Task to carry out >> Set down all of the data exactly. Pictures stay out of the copy.

Data >>
━━━━━━━━
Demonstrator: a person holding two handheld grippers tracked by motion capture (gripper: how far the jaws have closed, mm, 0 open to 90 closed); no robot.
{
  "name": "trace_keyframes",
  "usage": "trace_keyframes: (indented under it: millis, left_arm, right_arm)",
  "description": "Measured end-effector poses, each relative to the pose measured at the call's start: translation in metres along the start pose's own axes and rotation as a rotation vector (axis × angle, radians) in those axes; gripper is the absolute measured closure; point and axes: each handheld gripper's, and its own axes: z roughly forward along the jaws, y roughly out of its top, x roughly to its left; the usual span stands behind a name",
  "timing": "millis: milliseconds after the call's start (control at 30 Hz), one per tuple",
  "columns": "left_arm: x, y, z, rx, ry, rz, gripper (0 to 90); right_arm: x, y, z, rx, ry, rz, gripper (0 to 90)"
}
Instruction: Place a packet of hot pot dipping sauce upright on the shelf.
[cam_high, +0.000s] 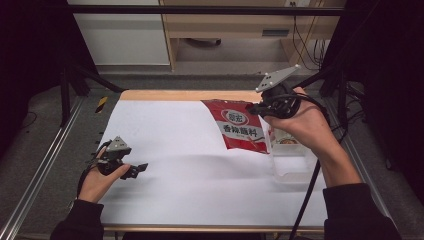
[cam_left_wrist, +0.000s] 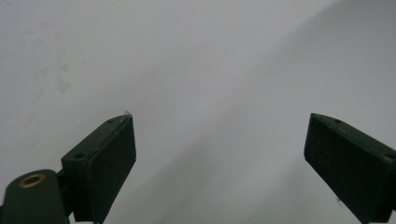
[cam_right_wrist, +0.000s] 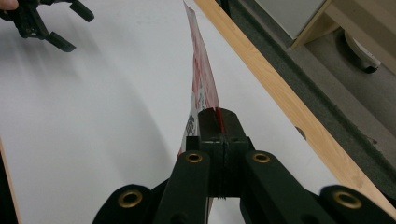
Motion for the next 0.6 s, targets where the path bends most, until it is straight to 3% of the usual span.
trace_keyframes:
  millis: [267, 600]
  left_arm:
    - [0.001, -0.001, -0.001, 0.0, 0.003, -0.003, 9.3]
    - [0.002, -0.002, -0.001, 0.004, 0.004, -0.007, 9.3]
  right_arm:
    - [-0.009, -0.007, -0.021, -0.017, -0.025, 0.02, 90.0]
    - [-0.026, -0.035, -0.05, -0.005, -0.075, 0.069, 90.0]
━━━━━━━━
Worked solution >>
Demonstrator: a person holding two handheld grippers tracked by motion capture (gripper: how far the jaws have closed, mm, 0 open to 90 closed); no robot.
{
  "name": "trace_keyframes",
  "usage": "trace_keyframes: (indented under it: millis, left_arm, right_arm)",
  "description": "Measured end-effector poses, each relative to the pose measured at the call's start: translation in metres along the start pose's own axes and rotation as a rotation vector (axis × angle, radians) in those axes; gripper is the absolute measured closure; point and axes: each handheld gripper's, and its own axes: z roughly forward along the jaws, y roughly out of its top, x roughly to its left; the usual span stands behind a name",
  "timing": "millis: milliseconds after the call's start (control at 30 Hz), one per tuple",
  "columns": "left_arm: x, y, z, rx, ry, rz, gripper (0 to 90); right_arm: x, y, z, rx, ry, rz, gripper (0 to 90)"
}
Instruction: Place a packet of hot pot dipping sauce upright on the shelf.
[cam_high, +0.000s] 
[cam_left_wrist, +0.000s] 
[cam_right_wrist, +0.000s] 
Motion for the next 0.6 s, targets where the path bends most, until it is straight to 3% of the usual span.
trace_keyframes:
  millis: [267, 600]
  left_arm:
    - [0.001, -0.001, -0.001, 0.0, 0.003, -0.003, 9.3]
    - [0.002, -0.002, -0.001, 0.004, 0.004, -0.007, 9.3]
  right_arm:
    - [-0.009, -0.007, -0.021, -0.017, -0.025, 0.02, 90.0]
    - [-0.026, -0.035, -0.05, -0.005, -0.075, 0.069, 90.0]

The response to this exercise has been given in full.